FIG. 4 is a diagram showing an example of a classification results table generated, prior to manual correction, by the multi-class classifier 12. For each classification, the “targeted point” represents a number for identifying which segment out of the documents constituting the input data was targeted for classification execution. The “targeted level” indicates the level of the classification within the dependency hierarchy, i.e. the level of the classifier that classified the segment indicated in the targeted point. The “first level classification” indicates the classification results of the primary classifier, the “second level classification” indicates the classification results of the secondary classifier, and the “third level classification” indicates the classification results of the tertiary classifier.

The learning form generation unit 15 creates a learning form having classification results based on the classification results table generated by the multi-class classifier 14 and a correction interface for rectifying said classification results, and causes the learning form to be displayed on the display 2. The correction interface is an object for rectifying the classification results and is associated with the classification level and the targeted point.

Specifically, the learning form generation unit 15 creates a learning form which shows, in a differentiated manner for the respective classification results, the classification results from the first level (top level) classifier, and shows, within the region for displaying the classification results by the first level classifier, classification results by the classifiers of the remaining levels.

Further, the learning form generation unit 15 generates a correction interface including buttons for adding classification results, buttons for deleting classification results, and regions for inputting corrected classification results. Moreover, in some embodiments correction may be possible by clicking the classification results display region, and in this case the classification results display region and the post-correction classification results input area become one and the same.

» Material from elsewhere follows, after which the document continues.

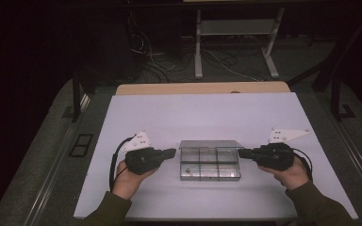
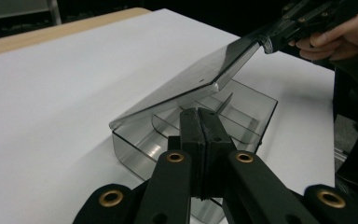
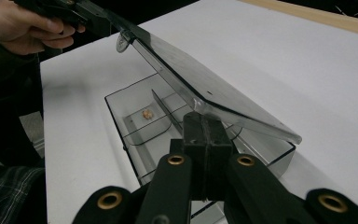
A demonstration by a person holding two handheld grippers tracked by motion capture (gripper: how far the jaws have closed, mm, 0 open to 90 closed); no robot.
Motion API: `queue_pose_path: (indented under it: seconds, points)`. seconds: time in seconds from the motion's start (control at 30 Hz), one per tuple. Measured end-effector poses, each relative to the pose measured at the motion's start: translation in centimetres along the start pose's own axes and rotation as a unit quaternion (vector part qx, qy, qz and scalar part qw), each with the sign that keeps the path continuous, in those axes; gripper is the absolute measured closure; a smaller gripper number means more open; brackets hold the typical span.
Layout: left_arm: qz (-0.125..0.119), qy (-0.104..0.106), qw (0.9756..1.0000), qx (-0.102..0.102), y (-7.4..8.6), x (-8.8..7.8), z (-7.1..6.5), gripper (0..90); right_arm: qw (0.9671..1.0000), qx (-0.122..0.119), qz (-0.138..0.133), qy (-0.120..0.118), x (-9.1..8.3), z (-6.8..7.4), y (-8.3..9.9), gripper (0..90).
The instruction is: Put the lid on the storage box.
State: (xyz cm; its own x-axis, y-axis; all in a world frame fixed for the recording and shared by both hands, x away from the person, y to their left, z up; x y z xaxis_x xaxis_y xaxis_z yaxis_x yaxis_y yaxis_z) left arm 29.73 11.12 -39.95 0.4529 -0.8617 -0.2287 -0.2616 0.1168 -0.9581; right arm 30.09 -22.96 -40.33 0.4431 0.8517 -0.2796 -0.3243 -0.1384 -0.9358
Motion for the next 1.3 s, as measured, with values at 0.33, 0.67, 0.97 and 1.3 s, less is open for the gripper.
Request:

FIG. 5, similar to FIG. 2, is a diagram showing an example of a learning form in a case in which a classifier is caused to perform classification based on a dialogue between the customer and the service person as the input data. The learning form has primary display regions 21 through 25 for showing, in a differentiated manner for the respective classification results, the classification results from the primary classifiers. Each of the primary display regions may, in a case in which there are classification results from the secondary classifiers, have a secondary display region for displaying the corresponding classification results; and in a case in which there are classification results (inclusive of extraction results of utterance focus point information) from the tertiary classifiers, have a tertiary display region for displaying the corresponding classification results. Only classification results with a value of “true” are displayed for the secondary classifier classification results, and the tertiary classifier classification results are displaced adjacent to the secondary classifier classification results.

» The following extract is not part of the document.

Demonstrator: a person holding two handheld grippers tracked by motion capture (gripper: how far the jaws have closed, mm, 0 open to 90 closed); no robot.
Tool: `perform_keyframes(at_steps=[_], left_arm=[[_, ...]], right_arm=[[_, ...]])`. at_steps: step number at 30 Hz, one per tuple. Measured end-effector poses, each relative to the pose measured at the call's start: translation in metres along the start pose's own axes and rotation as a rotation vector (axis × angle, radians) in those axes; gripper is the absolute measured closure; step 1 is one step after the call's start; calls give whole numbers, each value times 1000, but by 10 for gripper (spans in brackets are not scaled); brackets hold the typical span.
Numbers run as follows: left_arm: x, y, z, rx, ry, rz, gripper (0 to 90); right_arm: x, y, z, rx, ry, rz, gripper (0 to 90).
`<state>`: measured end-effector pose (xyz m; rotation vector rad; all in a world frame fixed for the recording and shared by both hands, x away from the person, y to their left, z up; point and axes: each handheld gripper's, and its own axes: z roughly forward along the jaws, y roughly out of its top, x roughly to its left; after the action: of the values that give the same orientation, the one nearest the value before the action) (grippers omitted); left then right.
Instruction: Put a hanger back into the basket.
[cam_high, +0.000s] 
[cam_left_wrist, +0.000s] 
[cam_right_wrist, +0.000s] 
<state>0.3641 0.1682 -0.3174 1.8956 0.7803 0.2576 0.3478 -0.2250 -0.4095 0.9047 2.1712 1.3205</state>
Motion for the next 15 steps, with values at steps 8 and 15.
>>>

In FIG. 5, in a case in which the classification result is “true” when the topic utterance prediction model is used as the secondary classifier, “topic” is displayed; in a case in which the classification result is “true” when application of the regard utterance prediction model is used as the secondary classifier, “regard” is displayed; and in a case in which the classification result is “true” when the regard confirmation utterance prediction model is used as the secondary classifier, “regard confirmation” is displayed. Further, in a case in which the classification result is “true” when the contract confirmation utterance prediction model or the contract responsive utterance prediction model is used as the secondary classifier, “name”, “address”, and/or “contact details” are displayed.

Specifically, the primary display region 21 displays only “opening” which is the classification result of the primary classifier, and the primary display region 25 display only “closing” which is the classification result of the primary classifier.

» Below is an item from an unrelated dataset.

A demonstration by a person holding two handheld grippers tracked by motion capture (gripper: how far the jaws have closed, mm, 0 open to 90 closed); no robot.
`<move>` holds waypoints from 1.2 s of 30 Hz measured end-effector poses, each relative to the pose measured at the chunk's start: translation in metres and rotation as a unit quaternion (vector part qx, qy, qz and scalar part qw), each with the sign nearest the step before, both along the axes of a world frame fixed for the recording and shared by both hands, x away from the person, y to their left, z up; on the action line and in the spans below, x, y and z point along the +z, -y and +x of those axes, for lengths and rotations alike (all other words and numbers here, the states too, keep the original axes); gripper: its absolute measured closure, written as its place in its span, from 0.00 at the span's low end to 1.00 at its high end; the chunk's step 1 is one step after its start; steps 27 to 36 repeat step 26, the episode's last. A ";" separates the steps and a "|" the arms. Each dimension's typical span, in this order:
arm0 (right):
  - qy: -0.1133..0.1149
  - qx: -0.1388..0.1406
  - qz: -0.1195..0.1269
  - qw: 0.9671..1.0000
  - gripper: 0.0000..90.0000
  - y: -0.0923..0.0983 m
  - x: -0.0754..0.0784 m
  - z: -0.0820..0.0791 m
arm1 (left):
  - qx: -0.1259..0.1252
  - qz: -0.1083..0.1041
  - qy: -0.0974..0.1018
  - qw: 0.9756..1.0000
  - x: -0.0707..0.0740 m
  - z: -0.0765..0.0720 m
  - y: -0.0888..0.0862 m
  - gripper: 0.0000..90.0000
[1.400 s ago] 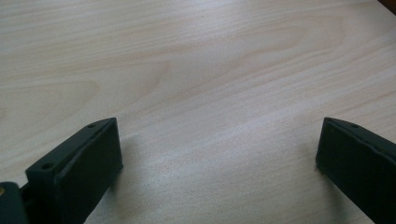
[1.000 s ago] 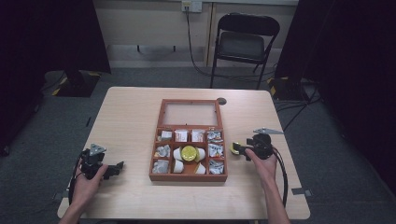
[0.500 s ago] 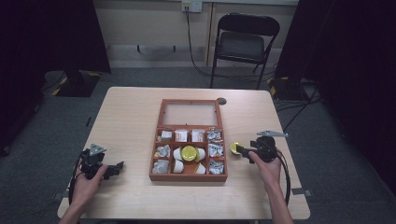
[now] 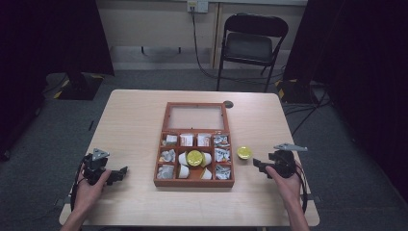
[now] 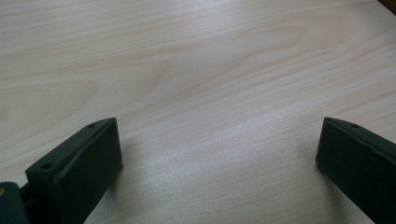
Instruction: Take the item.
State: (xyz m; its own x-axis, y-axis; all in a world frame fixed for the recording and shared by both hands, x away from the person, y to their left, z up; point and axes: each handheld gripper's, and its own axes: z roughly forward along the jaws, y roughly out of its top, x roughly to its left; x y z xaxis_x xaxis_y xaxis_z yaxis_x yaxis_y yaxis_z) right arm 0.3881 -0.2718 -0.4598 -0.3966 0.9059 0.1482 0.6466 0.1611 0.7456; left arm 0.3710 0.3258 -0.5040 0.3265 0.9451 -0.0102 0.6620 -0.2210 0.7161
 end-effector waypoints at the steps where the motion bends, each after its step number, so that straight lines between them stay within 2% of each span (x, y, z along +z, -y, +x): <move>1: -0.002 -0.003 -0.002 1.000 0.26 0.004 -0.001 -0.003 | 0.000 0.000 0.000 1.000 0.000 0.000 0.000 0.00; 5: -0.006 -0.020 -0.012 1.000 0.26 0.015 -0.006 -0.010 | 0.000 0.000 0.000 1.000 0.000 0.000 0.000 0.00; 6: -0.011 -0.023 -0.033 0.999 0.26 0.019 -0.012 -0.012 | 0.000 0.000 0.000 1.000 0.000 0.000 0.000 0.00; 7: -0.011 -0.023 -0.033 0.999 0.26 0.019 -0.012 -0.012 | 0.000 0.000 0.000 1.000 0.000 0.000 0.000 0.00; 8: -0.020 -0.027 -0.046 0.998 0.25 0.023 -0.017 -0.013 | 0.000 0.000 0.000 1.000 0.000 0.000 0.000 0.00; 11: -0.026 -0.034 -0.050 0.998 0.25 0.027 -0.024 -0.015 | 0.000 0.000 0.000 1.000 0.000 0.000 0.000 0.00; 13: -0.031 -0.037 -0.069 0.996 0.24 0.029 -0.029 -0.016 | 0.000 0.000 0.000 1.000 0.000 0.000 0.000 0.00; 14: -0.023 -0.043 -0.079 0.996 0.25 0.029 -0.031 -0.017 | 0.000 0.000 0.000 1.000 0.000 0.000 0.000 0.00; 18: -0.014 -0.053 -0.090 0.994 0.21 0.028 -0.033 -0.017 | 0.000 0.000 0.000 1.000 0.000 0.000 0.000 0.00; 23: 0.014 -0.061 -0.080 0.995 0.15 0.030 -0.040 -0.019 | 0.000 0.000 0.000 1.000 0.000 0.000 0.000 0.00; 36: 0.014 -0.061 -0.080 0.995 0.15 0.030 -0.040 -0.019 | 0.000 0.000 0.000 1.000 0.000 0.000 0.000 0.00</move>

The primary display region 22 displays “inquiry understanding” which is the classification result of the primary classifier. If the classification dependency relation table is followed, in a case in which the classification result of the primary classifier is “inquiry understanding”, the processing proceeds to the second level. Then, utterance type prediction is performed at the second level and, in a case in which the result of this is “true”, the processing proceeds to the third level. For this purpose, the primary display region 22 displays “topic”, “regard”, and “regard confirmation”, which indicate the classification results at the secondary classifier is “true” in secondary display region 221. Further, the classification results relating to topic utterances and extraction results relating to utterance focus point information of regard utterances and regard confirmation utterances are displayed in the tertiary display region 222. Moreover, as extraction results relating to utterance focus point information of regard utterances and regard confirmation utterances are often similar, only one of them may be displayed.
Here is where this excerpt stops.